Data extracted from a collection

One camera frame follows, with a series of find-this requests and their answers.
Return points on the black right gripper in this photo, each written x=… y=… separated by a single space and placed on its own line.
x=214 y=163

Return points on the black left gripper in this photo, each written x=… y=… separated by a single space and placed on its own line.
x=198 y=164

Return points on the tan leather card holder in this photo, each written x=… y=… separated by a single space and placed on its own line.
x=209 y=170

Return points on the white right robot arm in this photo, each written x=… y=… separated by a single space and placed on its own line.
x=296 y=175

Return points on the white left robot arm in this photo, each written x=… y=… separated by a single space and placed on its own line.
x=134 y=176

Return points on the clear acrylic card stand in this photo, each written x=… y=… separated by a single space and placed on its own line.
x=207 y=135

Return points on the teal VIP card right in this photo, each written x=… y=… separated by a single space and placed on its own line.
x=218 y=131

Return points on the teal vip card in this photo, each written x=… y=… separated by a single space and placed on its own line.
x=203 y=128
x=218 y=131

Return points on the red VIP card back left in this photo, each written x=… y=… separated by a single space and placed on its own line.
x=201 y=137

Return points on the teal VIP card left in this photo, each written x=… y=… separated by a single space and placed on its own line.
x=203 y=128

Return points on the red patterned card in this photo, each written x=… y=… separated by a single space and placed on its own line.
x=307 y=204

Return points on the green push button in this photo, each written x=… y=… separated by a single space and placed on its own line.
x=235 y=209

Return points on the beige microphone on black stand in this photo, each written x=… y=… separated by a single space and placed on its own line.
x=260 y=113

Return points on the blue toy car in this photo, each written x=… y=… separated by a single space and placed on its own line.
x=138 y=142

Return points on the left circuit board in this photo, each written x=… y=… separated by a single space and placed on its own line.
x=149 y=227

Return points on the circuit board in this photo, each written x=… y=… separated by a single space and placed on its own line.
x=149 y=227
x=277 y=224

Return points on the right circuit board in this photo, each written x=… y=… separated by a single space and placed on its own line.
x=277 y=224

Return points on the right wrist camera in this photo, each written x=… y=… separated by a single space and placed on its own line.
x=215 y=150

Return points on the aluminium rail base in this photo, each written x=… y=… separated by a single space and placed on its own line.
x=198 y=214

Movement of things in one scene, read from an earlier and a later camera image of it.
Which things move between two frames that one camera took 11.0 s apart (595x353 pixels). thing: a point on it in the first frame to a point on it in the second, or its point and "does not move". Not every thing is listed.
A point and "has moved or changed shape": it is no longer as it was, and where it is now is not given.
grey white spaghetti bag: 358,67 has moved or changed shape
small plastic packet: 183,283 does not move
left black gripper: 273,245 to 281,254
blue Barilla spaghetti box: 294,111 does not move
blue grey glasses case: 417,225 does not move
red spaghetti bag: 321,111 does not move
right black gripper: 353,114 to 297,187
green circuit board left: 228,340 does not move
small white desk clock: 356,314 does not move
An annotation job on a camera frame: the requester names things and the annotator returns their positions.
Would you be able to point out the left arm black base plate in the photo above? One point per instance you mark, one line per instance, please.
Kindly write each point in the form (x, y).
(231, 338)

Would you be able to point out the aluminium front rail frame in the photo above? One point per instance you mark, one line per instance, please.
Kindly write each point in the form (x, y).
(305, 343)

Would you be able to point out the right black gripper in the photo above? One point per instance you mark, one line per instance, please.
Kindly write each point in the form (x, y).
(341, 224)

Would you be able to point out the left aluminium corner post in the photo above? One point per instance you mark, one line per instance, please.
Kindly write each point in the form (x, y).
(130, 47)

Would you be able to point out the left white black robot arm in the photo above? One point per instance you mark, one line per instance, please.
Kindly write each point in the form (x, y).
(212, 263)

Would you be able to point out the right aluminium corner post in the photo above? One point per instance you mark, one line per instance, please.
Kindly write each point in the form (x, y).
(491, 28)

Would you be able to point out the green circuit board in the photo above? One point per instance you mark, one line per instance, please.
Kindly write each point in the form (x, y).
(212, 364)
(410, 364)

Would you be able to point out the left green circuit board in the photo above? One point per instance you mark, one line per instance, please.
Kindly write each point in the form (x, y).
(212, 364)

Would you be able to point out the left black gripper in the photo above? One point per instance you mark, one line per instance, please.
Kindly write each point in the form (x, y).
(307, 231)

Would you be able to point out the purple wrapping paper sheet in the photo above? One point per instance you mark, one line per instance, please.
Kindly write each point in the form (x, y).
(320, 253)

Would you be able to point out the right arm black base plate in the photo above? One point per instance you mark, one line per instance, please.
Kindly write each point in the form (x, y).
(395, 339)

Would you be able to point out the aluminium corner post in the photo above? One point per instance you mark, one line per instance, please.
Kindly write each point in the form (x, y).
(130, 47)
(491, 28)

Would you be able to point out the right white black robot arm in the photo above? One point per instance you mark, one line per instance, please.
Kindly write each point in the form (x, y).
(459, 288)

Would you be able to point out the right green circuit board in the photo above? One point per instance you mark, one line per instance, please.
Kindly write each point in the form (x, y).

(Task goal): Look for the word "things". Copy out every line of the data that has it.

(Solution to the problem):
Movement of things in one scene, read from an earlier and a later camera image of it.
Which things move between two frames that one camera took 11.0 s apart (595x353 pixels). thing: a point on it in the first frame to a point on it in the second, or its point and "does not move". Not every thing is listed.
An annotation job on a camera frame: the requester names things and the annotator returns their positions.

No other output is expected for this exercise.